I would like to thank Chris Williams for highlighting the ambulance campaign last week. It is a pleasure to receive praise for something one believes in.

It is sad to read that public services are being scaled back while the population continues to increase – Monmouth does deserve better.

However, the real heroes of this town are the silent majority. People like my father who worked all his life in order to support his children.

People like my grandparents who were born with nothing and worked hard to give their kids what they never had. They form the moral backbone of this town.

Public policy ignores many lessons of the past.

One of my most terrifying realisations when I returned to the United Kingdom after the loss of my mother in 2011 was the scale of privatisation and the fragmentation of political responsibility.

Housing developers have more power in the UK than anywhere else in Europe. That is tragic.

I also found out that the Job Centre had left Monmouth. According to the Office of National Statistics need has increased significantly since 2005.
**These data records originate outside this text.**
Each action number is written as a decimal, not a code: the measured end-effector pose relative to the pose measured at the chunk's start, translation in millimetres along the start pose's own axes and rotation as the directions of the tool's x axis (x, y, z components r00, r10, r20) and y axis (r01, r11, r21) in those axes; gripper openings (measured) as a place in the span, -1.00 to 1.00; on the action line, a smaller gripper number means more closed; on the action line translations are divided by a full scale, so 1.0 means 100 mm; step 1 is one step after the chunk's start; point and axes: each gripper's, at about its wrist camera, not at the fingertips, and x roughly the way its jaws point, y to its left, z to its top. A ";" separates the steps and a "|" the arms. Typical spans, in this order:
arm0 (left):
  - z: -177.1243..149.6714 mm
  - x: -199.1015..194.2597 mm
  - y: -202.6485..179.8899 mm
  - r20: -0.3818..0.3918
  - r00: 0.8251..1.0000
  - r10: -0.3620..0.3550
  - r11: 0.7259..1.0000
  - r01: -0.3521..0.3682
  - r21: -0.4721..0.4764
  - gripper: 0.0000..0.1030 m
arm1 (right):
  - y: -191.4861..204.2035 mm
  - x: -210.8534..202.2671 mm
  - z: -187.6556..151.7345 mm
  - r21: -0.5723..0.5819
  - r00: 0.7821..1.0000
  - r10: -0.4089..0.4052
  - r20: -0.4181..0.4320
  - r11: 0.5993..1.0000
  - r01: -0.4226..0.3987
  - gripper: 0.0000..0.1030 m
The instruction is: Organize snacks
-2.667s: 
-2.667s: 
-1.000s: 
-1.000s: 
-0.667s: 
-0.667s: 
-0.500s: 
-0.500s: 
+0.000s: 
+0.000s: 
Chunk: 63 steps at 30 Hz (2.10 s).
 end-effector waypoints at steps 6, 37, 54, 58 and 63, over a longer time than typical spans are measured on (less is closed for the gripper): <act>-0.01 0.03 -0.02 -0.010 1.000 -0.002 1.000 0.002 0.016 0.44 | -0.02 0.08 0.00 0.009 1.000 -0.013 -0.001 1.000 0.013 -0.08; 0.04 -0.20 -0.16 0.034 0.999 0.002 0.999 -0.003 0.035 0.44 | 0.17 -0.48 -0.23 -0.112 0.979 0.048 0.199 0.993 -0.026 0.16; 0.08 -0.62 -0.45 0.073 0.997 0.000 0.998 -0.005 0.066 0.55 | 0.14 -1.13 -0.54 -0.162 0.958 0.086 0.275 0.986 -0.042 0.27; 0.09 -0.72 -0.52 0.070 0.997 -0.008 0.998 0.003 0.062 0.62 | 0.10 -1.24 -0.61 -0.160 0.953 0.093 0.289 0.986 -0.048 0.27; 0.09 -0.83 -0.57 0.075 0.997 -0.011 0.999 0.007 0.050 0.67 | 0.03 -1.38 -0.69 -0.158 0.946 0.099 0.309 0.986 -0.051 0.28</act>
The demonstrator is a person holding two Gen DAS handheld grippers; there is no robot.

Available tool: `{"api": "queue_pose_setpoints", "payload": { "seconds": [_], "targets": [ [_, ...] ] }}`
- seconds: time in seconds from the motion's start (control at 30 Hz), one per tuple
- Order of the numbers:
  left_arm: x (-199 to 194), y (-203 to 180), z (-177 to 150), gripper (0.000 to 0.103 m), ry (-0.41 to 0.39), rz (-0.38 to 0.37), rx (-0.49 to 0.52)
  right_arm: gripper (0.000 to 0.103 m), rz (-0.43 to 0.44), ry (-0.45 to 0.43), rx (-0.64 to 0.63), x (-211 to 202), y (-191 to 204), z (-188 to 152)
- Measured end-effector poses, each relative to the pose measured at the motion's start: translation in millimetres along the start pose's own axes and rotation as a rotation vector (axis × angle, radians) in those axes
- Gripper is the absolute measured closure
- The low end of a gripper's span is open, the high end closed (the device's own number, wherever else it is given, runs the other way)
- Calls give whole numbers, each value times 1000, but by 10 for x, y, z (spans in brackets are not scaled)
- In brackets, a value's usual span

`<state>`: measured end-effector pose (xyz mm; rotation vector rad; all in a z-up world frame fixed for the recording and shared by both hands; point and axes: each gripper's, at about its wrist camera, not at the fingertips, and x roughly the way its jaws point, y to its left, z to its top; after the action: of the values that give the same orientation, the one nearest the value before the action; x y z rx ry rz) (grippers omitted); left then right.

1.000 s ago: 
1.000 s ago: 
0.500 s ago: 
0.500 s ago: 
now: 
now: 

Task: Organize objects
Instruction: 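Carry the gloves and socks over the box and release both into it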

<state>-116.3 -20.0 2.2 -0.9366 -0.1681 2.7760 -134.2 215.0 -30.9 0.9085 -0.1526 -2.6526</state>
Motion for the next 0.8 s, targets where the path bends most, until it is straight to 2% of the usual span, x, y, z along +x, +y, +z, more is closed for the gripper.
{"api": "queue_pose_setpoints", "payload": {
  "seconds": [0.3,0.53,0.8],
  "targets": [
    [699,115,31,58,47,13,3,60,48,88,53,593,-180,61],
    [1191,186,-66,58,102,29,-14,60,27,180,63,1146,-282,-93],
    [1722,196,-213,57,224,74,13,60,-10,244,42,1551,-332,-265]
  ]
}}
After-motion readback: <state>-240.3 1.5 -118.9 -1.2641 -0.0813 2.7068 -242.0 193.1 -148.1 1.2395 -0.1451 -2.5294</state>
It is unacceptable that people in need have to pay to travel to Abergavenny every two weeks. That is an utter disgrace in a first world country.

It is not the fault of the majority that the British economy is not growing. The jobs which are created are part-time and temporary. Sadly, women are being hit the hardest potentially rolling back decades of developments in the labour market.

Nevertheless, political priorities seem muddled. The economist Richard Murphy has pointed out that tax evasion has reached 80 billion a year.

Conversely, benefit fraud is around 1 billion according to the Department of Work and Pensions. Yet, the losses of financial irresponsibility have been socialised while the gains have been privatised.

Monmouth demands real change.

I will continue to stand up for my community in respect of the world my grandparents fought for and the world I want my grandchildren to live in.

I would encourage all members of the community to do the same.